Versace sues Fashion Nova for copying her iconic jungle dress

We all know the dress in question: the iconic jungle-green print dress that Jennifer Lopez wore to the 2000 Grammy Awards. It caught the eye, then started a Google search and made history again when Versace showed it nearly twenty years later for the SS20 Special Its almost ‘breaking’ Instagram.

The iconic apparel inspires imitation, which Versace hopes to sue California-based fast fashion retailer Fashion Nova, which would put an end to the sale of a suspiciously similar dress and other items.

On November 25, Versace sued Fashion Nova for copying and trademark violating her iconic jungle-print dress, as well as her black and gold “Barocco – 57” design and her colorful “Pop Hearts” design.

Versace says the dress, which Jennifer Lopez wore during Milan Fashion Week to the closing Versace Spring-Summer 2020 show, has five similarities to the original—a tropical green leaf and bamboo pattern, a tiered neckline, a high-cut leg opening, and a round brooch. Long, flowing sleeves.
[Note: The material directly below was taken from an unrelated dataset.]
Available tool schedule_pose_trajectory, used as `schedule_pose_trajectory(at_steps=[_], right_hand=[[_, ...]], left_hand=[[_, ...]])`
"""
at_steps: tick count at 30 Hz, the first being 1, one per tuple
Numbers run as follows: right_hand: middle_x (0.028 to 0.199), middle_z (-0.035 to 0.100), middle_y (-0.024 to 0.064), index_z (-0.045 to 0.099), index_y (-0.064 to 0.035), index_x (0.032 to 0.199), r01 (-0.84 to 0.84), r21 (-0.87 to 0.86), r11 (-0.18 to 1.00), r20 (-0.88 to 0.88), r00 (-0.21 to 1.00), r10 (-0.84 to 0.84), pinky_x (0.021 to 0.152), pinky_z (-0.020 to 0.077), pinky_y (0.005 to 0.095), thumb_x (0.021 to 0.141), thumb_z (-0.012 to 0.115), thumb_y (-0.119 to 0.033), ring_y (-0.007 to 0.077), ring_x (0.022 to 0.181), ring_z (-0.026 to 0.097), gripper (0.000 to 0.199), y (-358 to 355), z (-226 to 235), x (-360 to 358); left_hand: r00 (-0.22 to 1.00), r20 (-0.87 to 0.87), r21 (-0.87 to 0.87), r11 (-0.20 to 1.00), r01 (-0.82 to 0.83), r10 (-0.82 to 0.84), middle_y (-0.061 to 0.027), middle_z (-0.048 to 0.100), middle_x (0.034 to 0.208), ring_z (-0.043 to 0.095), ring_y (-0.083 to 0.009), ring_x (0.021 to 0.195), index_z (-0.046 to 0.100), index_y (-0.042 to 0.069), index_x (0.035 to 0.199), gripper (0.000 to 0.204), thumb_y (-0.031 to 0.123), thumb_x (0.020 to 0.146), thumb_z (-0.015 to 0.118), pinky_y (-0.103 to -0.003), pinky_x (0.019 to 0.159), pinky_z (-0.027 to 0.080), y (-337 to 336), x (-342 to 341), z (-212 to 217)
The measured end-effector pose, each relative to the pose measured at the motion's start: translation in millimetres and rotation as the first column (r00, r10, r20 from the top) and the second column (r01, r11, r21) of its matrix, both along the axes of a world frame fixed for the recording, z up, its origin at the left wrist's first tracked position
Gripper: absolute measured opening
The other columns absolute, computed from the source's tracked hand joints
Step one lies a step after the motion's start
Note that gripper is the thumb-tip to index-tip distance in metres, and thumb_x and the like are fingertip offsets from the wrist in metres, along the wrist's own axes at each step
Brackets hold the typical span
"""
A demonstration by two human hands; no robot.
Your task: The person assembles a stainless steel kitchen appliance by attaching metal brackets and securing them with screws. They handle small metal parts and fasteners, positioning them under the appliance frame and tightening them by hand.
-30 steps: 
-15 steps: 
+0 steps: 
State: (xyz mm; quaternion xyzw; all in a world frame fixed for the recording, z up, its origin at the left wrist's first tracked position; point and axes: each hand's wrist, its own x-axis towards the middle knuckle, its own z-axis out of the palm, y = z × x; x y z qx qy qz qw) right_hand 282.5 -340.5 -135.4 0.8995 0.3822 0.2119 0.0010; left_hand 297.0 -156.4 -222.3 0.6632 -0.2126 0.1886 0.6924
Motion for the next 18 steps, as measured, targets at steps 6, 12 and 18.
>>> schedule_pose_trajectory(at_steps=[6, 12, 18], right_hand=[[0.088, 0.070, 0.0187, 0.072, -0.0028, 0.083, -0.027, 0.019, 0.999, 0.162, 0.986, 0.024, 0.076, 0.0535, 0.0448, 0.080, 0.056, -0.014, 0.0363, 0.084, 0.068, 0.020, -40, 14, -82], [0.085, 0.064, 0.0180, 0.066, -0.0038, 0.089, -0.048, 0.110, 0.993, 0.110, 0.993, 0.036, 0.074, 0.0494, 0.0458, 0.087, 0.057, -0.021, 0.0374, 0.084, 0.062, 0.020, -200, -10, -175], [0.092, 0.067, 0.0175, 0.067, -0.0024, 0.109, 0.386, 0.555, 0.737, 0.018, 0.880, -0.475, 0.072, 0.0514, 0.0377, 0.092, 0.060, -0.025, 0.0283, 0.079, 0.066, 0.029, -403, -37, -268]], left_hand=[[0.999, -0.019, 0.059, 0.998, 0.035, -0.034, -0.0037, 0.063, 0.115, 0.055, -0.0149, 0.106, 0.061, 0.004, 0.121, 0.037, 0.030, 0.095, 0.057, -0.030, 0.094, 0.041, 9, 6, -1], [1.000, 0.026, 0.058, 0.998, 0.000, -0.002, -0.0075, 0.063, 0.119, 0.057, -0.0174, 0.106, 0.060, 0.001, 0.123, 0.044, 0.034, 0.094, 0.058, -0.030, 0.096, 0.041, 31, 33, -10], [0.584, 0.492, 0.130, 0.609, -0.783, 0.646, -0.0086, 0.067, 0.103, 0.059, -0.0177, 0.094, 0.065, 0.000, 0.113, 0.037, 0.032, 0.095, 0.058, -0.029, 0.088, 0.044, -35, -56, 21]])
Little attention to designer rights

The lawsuit, filed in federal court in Los Angeles, alleges that Fashion Nova copied the dresses “in willful disregard of Versace’s superior rights.”

“With this suit, Versace seeks to end Fashion Nova’s latest shameless attempt to copy the work of another world-renowned designer,” the lawsuit said.

“Fashion Nova’s ability to produce new clothing so quickly is largely due to its desire to copy the copyrighted designs, trademarks, and commercial clothing items of famous designers like Versace, and trade in their creative efforts to promote Fashion Nova minimalist.”

According to Retail Gazette Versace, it is seeking hundreds of thousands of dollars in punitive damages against the fast-fashion retailer in addition to claiming any profits Fashion Nova made from selling the dresses and $90,000 in legal damages.

“As a result of Fashion Nova’s conduct, Versace has suffered irreparable damage to its Versace Trade dresses, reputation and goodwill, for which there is no adequate compensation in law, unless and until a court orders the smaller company to cease,” the lawsuit alleges.

According to Quarzy, dresses aren’t the only way Fashion Nova is infringed. It claims the company uses meta tags on its website as well as other “search engine optimization and/or social media spam tactics” to get Fashion Nova pages to rank highly in relevant searches and “mislead consumers searching for Versace.” Apparel”.